**Task description**.
Search the listing below for "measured". Copy each matching line.

**Information supplied**.
········

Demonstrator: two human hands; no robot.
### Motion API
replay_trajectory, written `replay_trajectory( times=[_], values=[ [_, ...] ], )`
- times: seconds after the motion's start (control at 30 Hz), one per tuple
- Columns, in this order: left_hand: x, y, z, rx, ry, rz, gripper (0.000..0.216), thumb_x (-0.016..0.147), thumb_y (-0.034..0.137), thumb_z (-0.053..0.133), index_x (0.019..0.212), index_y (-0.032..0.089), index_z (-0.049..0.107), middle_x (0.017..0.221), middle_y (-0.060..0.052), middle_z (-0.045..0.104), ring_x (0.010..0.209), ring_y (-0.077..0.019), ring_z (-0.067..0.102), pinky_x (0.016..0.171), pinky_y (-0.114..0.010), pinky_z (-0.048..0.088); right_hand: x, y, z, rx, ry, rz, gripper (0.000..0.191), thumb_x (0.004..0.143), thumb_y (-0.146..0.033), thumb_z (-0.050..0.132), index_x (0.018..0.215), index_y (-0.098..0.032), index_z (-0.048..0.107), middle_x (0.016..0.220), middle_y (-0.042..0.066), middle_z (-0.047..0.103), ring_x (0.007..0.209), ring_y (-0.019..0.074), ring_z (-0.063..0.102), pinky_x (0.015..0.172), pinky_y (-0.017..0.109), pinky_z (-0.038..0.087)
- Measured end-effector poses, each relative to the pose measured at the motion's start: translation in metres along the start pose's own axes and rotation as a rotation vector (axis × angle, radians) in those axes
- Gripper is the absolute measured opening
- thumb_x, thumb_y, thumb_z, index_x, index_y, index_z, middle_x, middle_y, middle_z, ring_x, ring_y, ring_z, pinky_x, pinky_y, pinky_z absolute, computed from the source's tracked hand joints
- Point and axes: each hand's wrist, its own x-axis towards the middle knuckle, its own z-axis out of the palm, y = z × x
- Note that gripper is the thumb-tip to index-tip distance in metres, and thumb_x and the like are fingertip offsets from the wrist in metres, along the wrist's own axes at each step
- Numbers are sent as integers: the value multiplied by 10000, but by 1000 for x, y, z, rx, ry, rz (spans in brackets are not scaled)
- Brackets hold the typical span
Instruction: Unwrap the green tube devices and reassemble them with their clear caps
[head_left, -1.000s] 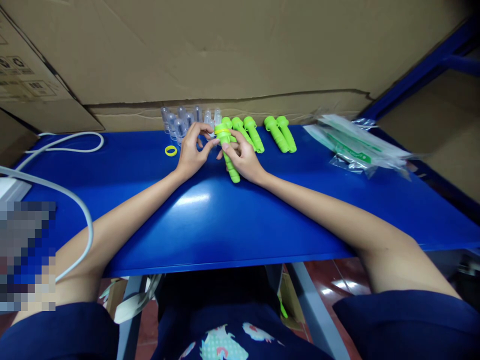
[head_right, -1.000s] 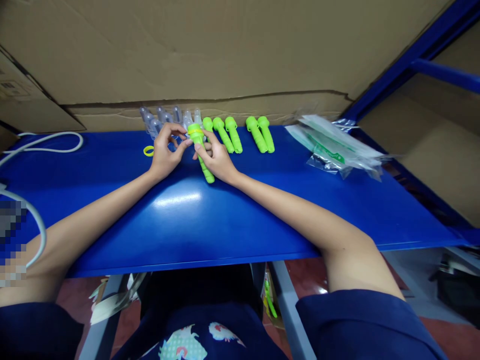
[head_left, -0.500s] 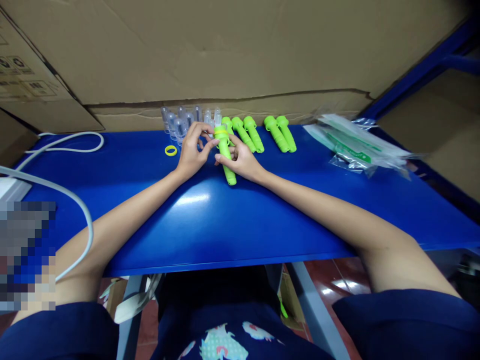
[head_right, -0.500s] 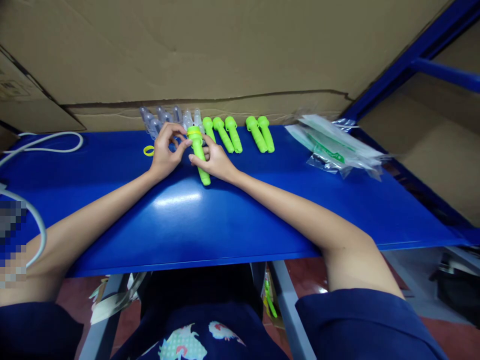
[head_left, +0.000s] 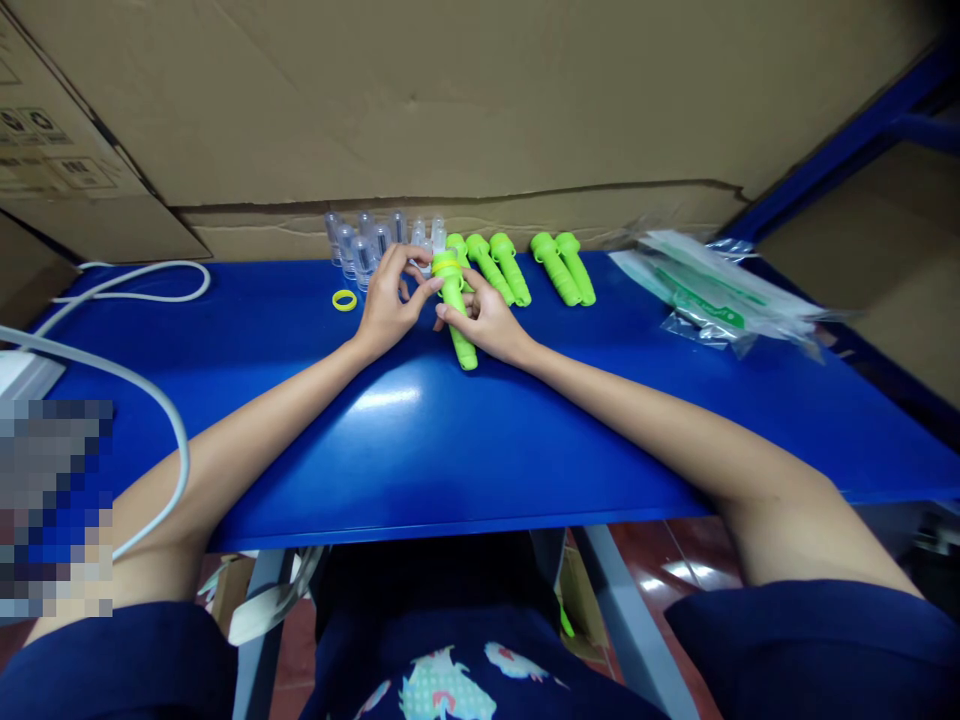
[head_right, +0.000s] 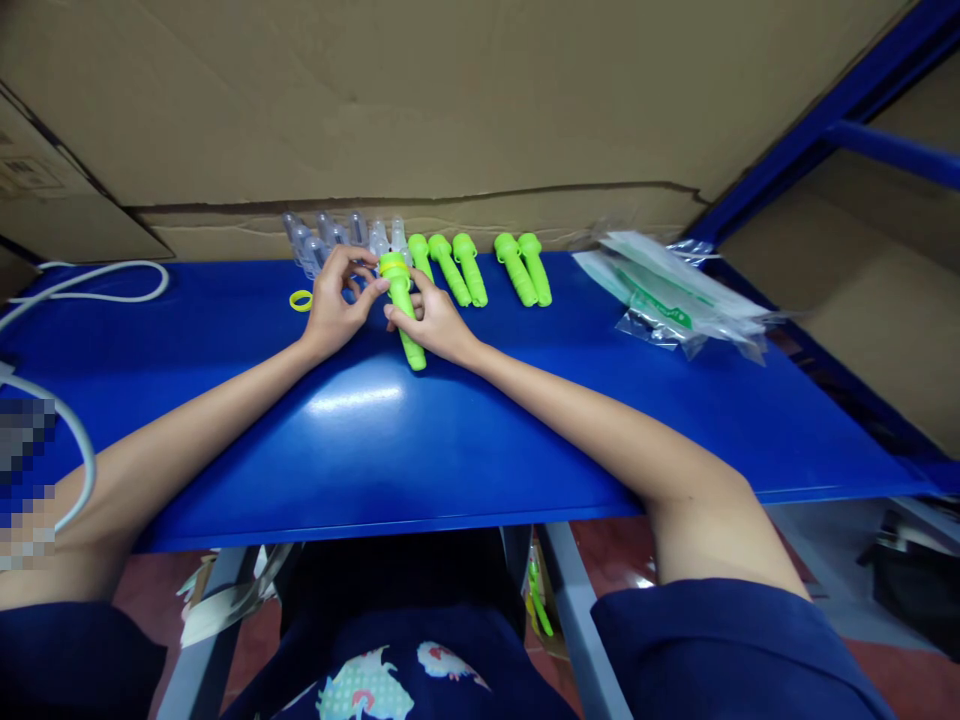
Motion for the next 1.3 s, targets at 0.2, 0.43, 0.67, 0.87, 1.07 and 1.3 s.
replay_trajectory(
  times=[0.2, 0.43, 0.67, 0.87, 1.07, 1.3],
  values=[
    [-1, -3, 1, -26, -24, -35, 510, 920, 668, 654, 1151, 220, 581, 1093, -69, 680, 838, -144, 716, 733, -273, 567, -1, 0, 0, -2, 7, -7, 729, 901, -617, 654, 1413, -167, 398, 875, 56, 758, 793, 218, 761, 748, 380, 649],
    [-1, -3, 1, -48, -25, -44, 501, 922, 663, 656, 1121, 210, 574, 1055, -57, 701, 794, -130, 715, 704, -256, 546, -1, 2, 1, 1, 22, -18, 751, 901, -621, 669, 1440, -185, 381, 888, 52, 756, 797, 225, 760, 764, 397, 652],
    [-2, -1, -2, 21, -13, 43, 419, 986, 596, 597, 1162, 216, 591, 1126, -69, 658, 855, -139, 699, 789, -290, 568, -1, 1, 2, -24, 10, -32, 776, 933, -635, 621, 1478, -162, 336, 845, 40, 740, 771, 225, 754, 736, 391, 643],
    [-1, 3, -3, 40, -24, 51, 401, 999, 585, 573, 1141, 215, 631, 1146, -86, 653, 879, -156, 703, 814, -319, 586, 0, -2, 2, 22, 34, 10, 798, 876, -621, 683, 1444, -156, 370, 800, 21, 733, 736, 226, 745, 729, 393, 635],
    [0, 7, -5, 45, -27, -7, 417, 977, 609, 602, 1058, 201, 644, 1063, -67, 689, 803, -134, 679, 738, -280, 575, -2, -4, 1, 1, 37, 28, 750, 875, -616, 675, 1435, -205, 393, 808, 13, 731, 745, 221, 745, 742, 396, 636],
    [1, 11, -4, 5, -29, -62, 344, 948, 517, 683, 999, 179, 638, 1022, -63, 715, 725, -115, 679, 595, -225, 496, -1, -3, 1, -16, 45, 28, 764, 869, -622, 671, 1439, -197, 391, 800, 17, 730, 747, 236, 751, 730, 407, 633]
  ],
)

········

**Result**.
- Measured end-effector poses, each relative to the pose measured at the motion's start: translation in metres along the start pose's own axes and rotation as a rotation vector (axis × angle, radians) in those axes
- Gripper is the absolute measured opening

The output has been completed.